> [Exercise objective]:
Using the records that follow, count the lines containing the word "pixels" and give that number only.

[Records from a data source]
——————

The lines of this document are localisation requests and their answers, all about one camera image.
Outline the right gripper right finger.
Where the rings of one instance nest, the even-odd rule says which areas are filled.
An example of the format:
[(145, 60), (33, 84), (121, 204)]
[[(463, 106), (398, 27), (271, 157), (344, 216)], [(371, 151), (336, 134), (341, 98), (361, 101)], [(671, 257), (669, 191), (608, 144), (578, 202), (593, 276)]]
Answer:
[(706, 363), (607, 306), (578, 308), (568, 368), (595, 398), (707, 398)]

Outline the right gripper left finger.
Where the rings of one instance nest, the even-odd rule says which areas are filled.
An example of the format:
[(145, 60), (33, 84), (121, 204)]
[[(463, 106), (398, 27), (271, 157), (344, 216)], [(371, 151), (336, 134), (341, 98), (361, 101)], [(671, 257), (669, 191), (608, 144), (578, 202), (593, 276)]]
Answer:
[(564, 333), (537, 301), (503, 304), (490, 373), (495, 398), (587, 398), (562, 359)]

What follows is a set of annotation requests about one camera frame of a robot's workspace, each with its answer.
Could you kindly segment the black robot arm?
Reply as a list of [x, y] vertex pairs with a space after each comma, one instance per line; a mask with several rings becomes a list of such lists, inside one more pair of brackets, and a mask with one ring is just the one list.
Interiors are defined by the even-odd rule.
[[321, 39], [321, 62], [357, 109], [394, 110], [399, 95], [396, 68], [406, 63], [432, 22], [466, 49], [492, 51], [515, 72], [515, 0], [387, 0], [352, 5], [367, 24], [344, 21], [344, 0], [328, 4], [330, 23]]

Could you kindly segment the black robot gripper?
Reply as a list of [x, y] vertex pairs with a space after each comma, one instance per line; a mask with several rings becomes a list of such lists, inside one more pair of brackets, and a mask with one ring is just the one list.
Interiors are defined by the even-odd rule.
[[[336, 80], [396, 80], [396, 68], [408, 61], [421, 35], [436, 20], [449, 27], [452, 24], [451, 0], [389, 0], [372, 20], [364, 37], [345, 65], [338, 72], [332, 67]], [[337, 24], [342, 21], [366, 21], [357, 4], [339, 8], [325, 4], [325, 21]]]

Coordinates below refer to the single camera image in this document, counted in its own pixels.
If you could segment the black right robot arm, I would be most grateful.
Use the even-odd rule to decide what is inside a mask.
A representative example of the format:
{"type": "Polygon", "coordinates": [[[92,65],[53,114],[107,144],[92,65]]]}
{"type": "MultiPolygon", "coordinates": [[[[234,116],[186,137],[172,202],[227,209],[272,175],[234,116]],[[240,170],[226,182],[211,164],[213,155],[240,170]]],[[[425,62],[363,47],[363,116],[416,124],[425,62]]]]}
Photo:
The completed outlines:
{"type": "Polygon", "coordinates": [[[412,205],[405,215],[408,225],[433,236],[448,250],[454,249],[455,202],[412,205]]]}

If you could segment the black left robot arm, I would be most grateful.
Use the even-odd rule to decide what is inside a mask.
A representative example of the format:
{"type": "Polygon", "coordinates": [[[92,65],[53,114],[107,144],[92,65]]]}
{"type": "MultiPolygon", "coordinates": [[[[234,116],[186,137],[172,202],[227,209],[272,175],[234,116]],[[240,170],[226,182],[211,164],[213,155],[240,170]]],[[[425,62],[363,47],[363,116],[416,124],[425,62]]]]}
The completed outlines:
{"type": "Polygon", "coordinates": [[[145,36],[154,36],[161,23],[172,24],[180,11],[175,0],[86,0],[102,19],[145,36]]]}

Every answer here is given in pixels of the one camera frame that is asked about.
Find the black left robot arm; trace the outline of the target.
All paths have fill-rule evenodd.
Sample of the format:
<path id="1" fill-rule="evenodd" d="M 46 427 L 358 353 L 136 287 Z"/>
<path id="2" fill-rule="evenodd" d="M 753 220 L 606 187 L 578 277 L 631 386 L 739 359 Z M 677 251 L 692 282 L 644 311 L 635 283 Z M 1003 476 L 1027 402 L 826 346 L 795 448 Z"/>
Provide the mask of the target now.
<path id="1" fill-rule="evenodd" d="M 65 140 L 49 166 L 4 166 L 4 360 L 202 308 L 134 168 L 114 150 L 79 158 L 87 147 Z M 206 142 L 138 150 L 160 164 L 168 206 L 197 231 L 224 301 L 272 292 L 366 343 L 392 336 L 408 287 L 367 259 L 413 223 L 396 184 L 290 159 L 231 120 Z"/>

——————

> [Output for this task]:
2